GOAL OF THE EXERCISE:
Only one stretch of the listing below is wanted: every line from the first to the line containing "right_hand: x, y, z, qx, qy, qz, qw", set down exactly.

THE DATA:

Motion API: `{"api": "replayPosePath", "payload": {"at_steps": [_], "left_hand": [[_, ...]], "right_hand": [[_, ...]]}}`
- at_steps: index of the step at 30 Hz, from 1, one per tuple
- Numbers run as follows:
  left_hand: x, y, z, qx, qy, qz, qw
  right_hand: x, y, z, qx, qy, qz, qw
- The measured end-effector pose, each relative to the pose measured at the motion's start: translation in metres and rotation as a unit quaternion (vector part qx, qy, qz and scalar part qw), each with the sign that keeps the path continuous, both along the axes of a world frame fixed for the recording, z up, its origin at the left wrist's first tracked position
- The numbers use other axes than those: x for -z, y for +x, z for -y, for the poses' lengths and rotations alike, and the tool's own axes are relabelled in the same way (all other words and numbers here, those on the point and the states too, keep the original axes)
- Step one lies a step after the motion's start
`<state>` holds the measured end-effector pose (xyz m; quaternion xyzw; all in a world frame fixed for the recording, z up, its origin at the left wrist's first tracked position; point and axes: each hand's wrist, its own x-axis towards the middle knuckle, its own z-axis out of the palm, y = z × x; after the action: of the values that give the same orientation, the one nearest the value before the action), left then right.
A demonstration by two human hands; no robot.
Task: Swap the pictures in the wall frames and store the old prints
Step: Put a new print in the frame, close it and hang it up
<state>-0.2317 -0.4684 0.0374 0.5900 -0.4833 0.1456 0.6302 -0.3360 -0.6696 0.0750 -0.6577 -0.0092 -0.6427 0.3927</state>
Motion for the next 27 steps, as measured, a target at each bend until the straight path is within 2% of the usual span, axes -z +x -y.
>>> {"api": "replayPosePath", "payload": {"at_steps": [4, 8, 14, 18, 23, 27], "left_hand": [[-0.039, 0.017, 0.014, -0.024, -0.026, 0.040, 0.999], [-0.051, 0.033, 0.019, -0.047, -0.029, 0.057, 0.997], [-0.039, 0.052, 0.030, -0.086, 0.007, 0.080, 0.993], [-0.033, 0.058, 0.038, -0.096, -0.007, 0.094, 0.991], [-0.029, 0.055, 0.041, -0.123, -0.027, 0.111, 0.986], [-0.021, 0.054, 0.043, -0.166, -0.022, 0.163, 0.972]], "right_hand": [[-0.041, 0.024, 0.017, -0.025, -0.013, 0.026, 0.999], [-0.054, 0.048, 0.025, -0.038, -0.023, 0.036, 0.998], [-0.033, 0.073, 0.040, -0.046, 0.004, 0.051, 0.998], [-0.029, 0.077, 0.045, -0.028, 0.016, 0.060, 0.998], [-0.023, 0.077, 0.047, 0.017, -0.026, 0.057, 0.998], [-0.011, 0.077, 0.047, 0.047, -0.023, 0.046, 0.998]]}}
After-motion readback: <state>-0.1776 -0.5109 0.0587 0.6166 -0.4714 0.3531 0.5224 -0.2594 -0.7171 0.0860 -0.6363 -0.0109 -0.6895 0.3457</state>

ANSWER FOR THE TASK:
Motion API: `{"api": "replayPosePath", "payload": {"at_steps": [_], "left_hand": [[_, ...]], "right_hand": [[_, ...]]}}`
- at_steps: index of the step at 30 Hz, from 1, one per tuple
- Numbers run as follows:
  left_hand: x, y, z, qx, qy, qz, qw
  right_hand: x, y, z, qx, qy, qz, qw

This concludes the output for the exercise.